§ **WORK ORDER**: Output verbatim the line with "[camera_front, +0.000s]" together with every line beneath it, ending at the last line of the entries.

(Records from a dataset)
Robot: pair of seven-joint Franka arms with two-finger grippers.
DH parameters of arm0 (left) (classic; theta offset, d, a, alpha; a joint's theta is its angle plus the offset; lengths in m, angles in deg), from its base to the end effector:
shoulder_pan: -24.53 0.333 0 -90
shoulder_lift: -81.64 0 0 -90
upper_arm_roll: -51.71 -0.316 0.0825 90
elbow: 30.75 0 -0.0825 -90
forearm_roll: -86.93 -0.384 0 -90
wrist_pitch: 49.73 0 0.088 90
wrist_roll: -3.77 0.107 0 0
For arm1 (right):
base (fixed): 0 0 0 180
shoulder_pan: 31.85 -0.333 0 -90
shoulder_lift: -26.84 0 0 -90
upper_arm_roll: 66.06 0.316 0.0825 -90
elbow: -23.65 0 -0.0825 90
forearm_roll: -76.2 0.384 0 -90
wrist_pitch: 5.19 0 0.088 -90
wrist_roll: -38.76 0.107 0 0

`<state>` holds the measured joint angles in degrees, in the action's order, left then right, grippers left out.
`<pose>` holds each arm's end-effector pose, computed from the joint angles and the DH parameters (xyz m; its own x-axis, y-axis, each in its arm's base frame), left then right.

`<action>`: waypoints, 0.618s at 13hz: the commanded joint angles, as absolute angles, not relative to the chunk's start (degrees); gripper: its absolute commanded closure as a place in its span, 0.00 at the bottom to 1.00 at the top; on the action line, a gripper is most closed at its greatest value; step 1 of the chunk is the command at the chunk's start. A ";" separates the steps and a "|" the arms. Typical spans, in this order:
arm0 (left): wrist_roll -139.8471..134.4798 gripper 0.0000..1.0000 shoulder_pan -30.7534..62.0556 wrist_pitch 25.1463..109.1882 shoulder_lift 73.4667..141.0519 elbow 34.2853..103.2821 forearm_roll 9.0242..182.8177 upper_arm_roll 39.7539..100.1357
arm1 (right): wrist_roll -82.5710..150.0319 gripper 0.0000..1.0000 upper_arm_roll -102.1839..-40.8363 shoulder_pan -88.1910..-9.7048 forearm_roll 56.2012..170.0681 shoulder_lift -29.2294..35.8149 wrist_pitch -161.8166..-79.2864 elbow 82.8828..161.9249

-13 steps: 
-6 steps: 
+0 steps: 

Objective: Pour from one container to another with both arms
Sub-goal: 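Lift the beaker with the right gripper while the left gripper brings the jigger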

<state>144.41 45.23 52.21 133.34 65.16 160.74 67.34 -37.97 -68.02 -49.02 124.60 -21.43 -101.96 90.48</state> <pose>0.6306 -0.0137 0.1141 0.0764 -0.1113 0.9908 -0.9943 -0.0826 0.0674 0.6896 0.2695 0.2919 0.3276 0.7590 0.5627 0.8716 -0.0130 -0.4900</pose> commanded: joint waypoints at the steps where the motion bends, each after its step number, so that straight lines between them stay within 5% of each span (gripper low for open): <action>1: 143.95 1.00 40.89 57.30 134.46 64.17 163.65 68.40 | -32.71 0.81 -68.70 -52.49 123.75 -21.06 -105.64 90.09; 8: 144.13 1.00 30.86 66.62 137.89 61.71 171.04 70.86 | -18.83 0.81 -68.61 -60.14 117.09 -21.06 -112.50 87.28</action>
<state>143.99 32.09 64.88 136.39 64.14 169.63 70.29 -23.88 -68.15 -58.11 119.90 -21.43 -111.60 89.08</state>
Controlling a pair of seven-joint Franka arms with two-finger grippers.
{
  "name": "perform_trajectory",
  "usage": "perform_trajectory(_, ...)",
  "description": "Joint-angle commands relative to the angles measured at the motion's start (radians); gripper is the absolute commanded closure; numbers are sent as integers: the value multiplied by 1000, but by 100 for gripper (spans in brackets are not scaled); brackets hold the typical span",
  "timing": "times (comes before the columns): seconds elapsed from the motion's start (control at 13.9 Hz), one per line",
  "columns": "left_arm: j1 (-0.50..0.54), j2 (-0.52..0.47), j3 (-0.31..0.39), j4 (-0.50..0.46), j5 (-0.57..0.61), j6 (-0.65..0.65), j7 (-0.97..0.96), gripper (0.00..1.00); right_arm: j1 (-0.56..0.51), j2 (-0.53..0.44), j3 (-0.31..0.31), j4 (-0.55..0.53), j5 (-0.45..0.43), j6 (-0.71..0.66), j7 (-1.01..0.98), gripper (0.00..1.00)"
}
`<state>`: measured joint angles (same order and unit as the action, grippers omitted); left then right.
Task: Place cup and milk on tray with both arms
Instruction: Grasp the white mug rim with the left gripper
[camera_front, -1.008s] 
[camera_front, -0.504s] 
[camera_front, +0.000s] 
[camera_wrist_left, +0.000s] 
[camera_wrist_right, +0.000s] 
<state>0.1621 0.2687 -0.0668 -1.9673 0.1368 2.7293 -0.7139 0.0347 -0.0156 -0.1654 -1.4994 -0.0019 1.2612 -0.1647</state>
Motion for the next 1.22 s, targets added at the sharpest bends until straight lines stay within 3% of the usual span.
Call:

§ **ANSWER TO THIS PROBLEM**:
[camera_front, +0.000s] 
[camera_wrist_left, +0.000s] 
[camera_wrist_right, +0.000s] 
<state>0.1621 0.2687 -0.0668 -1.9673 0.1368 2.7293 -0.7139 0.0347 -0.0156 -0.1654 -1.4994 -0.0019 1.2612 -0.1647</state>
Motion for the next 1.22 s, targets added at the sharpest bends until straight lines stay within 3% of the usual span.
Call:

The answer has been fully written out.